When may offers to settle or accompanying admissions of fact become admissible, contrary to Rule 407?
- Either or both may be admissible if offered to prove something other than claim validity or amount.
o EXAMPLE: Some admissions in subsequent criminal or regulatory prosecutions; to prove bias of a witness; threats made in settlement negotiations; to prove bad faith in negotiations; to show notice; to show breach of settlement agreement; doc properly discoverable not excluded just because disclosed in settlement negotiations.
What must be satisfied in order for offers to settle to be excluded from evidence under Rule 407?
- There must be a DISPUTE as to the amount of the damage or fault (liability). Either presented as words on the scene or the filing of a suit subsequently.
o EXAMPLE: X and Y have a car accident. Assume the facts state that there’s a dispute as to fault between the two parties. X says to Y, “I may have been driving a little too fast (admission of fault), but you went through the red light. Anyway, I’m willing to settle this matter for $5,000.” Result - NEITHER the admission NOR the settlement offer is admissible.
o EXAMPLE: X and Y have a car accident. X says to Y, “It was 100% my fault. You did nothing wrong. Because I was speeding (admission of fault), I’m willing to settle this matter for $5,000.” Result - There is no dispute as to liability and assuming there is no dispute as to amount, neither the settlement offer nor the admission of fact are excluded by this rule, though there may be some relevance issues on the amount offered.
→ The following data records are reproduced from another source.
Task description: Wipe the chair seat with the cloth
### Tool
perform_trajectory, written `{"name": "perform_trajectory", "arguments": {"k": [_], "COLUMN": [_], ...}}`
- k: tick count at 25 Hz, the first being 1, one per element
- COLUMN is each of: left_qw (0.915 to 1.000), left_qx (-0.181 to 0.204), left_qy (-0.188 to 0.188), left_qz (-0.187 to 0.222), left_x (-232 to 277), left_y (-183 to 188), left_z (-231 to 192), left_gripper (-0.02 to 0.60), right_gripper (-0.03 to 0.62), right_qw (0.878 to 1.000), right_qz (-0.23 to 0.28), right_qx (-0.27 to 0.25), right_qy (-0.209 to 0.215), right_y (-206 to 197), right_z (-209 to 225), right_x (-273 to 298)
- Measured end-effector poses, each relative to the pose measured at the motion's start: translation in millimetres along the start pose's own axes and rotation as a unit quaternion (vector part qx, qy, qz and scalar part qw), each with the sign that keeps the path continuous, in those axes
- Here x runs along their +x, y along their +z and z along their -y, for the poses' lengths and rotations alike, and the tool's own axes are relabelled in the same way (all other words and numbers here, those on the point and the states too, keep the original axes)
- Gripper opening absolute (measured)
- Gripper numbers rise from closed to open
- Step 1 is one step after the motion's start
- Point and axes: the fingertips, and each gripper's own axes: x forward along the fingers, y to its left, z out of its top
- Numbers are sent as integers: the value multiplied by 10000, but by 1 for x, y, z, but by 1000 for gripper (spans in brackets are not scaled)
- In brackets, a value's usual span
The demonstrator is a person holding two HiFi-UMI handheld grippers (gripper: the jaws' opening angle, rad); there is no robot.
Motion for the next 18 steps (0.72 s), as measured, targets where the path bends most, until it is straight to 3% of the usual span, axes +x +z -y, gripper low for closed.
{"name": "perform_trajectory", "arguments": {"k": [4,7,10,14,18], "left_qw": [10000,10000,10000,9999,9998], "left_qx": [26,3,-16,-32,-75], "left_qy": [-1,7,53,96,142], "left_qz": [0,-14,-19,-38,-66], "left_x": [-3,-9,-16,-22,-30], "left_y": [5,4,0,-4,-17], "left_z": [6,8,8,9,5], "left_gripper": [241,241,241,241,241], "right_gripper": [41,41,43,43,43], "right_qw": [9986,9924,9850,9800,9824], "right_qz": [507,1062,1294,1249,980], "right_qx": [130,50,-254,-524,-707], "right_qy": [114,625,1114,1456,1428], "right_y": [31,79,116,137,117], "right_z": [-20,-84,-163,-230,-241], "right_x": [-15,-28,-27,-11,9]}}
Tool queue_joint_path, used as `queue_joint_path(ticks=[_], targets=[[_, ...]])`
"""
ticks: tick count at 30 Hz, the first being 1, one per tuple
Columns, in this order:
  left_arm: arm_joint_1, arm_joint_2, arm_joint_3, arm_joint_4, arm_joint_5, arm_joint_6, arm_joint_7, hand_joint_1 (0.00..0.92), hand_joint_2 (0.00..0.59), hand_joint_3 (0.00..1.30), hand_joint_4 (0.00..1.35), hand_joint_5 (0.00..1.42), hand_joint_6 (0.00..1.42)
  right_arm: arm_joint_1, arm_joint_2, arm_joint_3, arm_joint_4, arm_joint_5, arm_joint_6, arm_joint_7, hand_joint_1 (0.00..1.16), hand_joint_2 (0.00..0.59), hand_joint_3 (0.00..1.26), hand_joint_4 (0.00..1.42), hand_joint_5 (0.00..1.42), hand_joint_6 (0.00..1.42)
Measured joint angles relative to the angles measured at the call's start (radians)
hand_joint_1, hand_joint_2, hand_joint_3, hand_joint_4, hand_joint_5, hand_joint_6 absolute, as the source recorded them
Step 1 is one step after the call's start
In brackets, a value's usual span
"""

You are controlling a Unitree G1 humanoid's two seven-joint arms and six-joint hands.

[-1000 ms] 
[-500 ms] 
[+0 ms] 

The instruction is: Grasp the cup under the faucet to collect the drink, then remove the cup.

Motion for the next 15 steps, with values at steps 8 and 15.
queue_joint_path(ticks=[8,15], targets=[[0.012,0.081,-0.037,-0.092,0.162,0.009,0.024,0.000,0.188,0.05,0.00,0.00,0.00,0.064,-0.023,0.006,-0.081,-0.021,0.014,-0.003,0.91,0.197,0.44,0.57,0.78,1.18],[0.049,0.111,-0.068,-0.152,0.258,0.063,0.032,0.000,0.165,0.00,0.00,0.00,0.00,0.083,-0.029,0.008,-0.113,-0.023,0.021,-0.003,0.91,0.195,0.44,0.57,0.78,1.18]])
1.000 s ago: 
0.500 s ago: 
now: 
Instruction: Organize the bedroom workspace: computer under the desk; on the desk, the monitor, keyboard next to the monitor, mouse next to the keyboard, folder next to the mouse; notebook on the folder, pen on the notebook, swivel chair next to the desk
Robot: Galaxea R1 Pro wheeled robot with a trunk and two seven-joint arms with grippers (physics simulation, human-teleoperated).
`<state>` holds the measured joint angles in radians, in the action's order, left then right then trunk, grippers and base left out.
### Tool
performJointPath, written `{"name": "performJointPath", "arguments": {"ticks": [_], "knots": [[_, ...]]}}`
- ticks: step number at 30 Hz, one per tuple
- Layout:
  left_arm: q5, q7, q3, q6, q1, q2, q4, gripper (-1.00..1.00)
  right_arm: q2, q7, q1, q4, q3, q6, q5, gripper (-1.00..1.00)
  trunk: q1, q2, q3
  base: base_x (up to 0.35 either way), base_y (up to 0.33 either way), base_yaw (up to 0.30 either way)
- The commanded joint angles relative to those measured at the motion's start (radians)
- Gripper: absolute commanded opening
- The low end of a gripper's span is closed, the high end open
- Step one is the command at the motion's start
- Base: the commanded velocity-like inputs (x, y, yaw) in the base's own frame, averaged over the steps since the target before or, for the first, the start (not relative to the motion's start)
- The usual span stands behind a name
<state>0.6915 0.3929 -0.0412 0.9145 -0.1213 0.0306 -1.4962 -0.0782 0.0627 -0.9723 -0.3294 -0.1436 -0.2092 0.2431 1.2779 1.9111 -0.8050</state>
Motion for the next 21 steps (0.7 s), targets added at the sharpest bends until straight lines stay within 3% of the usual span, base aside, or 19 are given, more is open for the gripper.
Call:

Could evidence of a settlement offer be used as a prior inconsistent statement for impeachment purposes?
- No, evidence excluded by Rule 407 may NOT be used as a prior inconsistent statement for impeachment purposes.
What does Rule 409 say about offers to pay for medical and similar expenses?
- Evidence of offering to pay medical (hospital or similar) bills and paying them are INADMISSIBLE to prove liability for an injury
Are admissions of fact made in connection with an offer to pay medical expenses also inadmissible under Rule 407?
- Any admissions of fact made in connection with this offer ARE admissible.
o This is sometimes called the “Redaction Rule” because UNLIKE FRE 408, where the offer and anything else said accompanying that offer are inadmissible, FRE 409 only precludes the offer itself. Anything else is admissible. - EXAMPLE: Same car accident from above, but this time the defendant says, “I was speeding a little (admission of fault), but you went through the red light. Anyway, I’m willing to pay your medical bills.” Result - The defendant’s admission of fault may be severed and is admissible. The offer itself is inadmissible.
What does Rule 410 say about pleas, plea discussions, and related statements?
- A plea and any statements made during plea negotiations by a defendant to a prosecutor in a criminal proceeding will be inadmissible against the defendant in a later proceeding if the plea is:
o not accepted by the court;
o later withdrawn by the defendant; or
o the defendant pleads nolo contendere (no contest).
When would Rule 410 not apply, thus making plea negotiations admissible?
- This rule does NOT exclude this evidence if the plea is finally entered; there’s no need to exclude the statements once the plea is completed.